Teenagers were among the hundreds of marchers who made their way into downtown Boston. In addition to marchers from Boston, activists were bused in from Worcester, Springfield, Brockton and Lowell.

While a bill similar to H.B. 1416 failed to pass last year, activists are hopeful that last year’s lobbying and this year’s effort will lead to substantive reform.

“I think legislators are starting to get it,” said Steve O’Neill, an organizer with Ex-prisoners and Prisoners Organizing for Community Advancement (EPOCA), a Worcester-based group. “They’re starting to understand the unintended consequences of the current system.”

When the CORI system was set up in the 1970s, the intention was to enable law enforcement agencies to track criminal activity.

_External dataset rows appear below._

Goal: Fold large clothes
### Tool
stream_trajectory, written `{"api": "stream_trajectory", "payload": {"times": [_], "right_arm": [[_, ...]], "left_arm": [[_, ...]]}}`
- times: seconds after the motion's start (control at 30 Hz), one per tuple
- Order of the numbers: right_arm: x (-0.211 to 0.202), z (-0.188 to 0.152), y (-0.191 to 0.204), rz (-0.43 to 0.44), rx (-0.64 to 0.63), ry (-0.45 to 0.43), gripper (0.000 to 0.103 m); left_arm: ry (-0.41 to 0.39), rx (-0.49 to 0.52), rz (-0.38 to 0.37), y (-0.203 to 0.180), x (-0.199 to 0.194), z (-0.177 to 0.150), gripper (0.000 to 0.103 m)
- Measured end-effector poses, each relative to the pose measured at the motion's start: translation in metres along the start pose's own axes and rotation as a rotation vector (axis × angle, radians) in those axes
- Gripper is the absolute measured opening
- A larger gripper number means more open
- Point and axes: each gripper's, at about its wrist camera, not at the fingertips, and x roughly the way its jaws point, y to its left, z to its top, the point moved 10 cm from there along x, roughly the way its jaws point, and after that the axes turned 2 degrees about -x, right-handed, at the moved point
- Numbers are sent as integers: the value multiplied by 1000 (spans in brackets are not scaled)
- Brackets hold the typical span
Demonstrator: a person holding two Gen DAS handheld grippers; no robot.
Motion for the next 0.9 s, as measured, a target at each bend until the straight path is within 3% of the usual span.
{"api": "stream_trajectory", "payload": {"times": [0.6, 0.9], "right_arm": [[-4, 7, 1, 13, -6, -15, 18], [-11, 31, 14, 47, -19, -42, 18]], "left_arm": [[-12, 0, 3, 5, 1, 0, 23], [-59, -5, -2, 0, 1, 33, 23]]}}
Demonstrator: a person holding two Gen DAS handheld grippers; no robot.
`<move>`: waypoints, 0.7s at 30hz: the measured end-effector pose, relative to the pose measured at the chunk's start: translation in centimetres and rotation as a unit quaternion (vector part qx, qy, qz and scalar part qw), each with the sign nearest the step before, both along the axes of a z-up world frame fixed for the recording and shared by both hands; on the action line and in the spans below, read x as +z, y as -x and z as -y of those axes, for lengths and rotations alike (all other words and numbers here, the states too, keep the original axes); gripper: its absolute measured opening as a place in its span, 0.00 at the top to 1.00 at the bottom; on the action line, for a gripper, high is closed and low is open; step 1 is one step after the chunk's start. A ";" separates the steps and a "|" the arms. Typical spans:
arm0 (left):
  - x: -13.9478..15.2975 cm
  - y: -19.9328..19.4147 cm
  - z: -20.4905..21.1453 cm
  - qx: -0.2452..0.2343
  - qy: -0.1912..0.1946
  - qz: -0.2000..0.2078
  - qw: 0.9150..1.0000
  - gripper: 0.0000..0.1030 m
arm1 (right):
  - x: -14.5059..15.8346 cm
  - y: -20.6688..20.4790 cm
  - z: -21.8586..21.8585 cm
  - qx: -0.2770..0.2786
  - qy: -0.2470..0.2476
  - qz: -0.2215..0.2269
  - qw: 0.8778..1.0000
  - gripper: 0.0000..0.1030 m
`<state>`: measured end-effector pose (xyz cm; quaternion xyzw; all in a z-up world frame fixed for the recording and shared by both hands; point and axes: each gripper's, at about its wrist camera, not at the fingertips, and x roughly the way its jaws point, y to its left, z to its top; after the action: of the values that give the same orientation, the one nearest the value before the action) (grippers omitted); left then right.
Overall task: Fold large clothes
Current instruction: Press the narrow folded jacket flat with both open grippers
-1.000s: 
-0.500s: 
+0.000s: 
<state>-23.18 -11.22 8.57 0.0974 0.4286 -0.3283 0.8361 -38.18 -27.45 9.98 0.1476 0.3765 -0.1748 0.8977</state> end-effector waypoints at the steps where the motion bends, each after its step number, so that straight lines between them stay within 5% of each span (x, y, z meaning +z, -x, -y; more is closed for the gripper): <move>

Now that employers have access to the database, ex-offenders are effectively barred from many jobs. Four out of five employers in the state run CORI checks on job applicants, up from two out of five in 1992.

According to the Boston Workers Alliance Web site, blacks with records have only a 5 percent chance of being called back for interviews when applying for entry-level positions. Blacks without records have a 14 percent chance. Whites with records have a 17 percent chance, and whites without records have a 34 percent chance.

The state currently has 2.8 million CORI records in its database.

One of those belongs to Hakim.

When he was first released from prison in 1999, he disclosed his criminal history when applying for jobs and was refused work immediately.

“I never got past my record,” he said.

Then he began lying about his record and was able to keep jobs for a month or two before being fired. That way, he was able to earn some income.

Now he works intermittently and serves as an assistant to the pastor at the Worcester Second Baptist Church.

“They make sure I eat, sleep and live and I’m able to work for humanity,” he said.

But Hakim recognizes that his way out of the CORI trap won’t work for everyone.

“Not many people can turn to the church,” he said. “Most of them go back to the streets.”